Le Courrier N°62
16 mars 2010
-concert piano-solo au Château Rouge d'Annemasse, 12 mars 2010-

La très digne élégie du quotidien
(par Benoît Perrier)


GENÈVE - William Sheller, très en voix, figurait vendredi au programme de Voix de fête. Performance mémorable d'un artiste singulier.
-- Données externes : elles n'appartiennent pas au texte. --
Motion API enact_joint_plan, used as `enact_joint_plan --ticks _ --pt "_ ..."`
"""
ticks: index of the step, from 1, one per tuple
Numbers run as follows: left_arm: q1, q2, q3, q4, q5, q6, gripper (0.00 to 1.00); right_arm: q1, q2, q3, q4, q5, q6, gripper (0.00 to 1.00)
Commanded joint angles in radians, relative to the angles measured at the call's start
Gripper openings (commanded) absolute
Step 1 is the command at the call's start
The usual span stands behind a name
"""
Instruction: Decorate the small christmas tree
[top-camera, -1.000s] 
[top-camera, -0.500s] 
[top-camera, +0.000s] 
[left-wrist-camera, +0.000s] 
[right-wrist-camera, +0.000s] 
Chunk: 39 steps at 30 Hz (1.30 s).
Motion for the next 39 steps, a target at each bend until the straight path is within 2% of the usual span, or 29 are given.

On aurait souhaité que le temps s'arrête dans le sillage de Basket ball, l'un des sommets du concert en solo que donnait William Sheller vendredi. A Annemasse, dans le cadre du Festival Voix de fête, cette chanson semblait résumer une performance magnifique. Le musicien français introduisait le titre (« Pour s'épanouir, il faut insister »), avant de le défendre avec une aisance virtuose et une intensité constante. Le reste du récital était à l'avenant, un sans-faute qui a transporté la salle de Château-Rouge.

Très loin des modes

Cette configuration, seul sur scène à son piano, le grand public l'a découverte sur l'album Sheller en solitaire, porté par le titre  Un Homme heureux. Or ce qui était déjà palpable en 1991 se confirmait vendredi : très loin des modes, portées par une écriture singulière et rigoureuse, les chansons de William Sheller ne vieillissent pas. L'homme est friand d'arrangements élaborés, mais ces versions piano-voix « se tiennent » parfaitement, dévoilant une échine à la fois robuste et raffinée, digne et touchante. A la barre d'un Steinway qui paraît hésiter entre une extension de lui-même et une barque de laquelle il mènerait notre rêverie, il donne une vingtaine de titres, d'une force rare, de toute évidence des classiques.
L'exécution n'est pas en reste et, les deux premiers numéros passés, on admire les aptitudes vocales de ce fan des Beatles qui va sur ses soixante-quatre ans. Sur  Basket ball  justement, sa voix s'impose, remplit la salle et fait frissonner quand elle s'affaiblit délibérément. Modulant ses effets, Sheller s'éloigne pourtant de toute volonté de démonstration. Parfois croit-on le surprendre se chanter pour lui-même, parfois passe-t-il des souvenirs, que la distance teinte de nostalgie. On est surpris par l'impact de ses textes à la fois intimes et pudiques, à l'instar, peu avant la fin du concert, du gracile Centre ville.

Triomphe complice

On retiendra encore Simplement et son parlé-chanté, la poésie urbaine sur piano martelé des Filles de l'aurore et, logiquement, Un Homme heureux. « Je ne vais pas partir sans vous la faire », s'amuse son auteur, offrant quelques minutes que la salle emportera longtemps avec elle. On apprécie l'engagement que le chanteur suscite chez le public, l'espace d'écoute qu'il ménage. On parlerait de sincérité si des escrocs n'avaient flétri le terme. Vendredi, William Sheller a reçu un triomphe complice et un respectueux plébiscite. On a admiré l'alliage, plus humble qu'on pourrait le penser, de la maîtrise et de la proximité. La marque d'une certaine classe.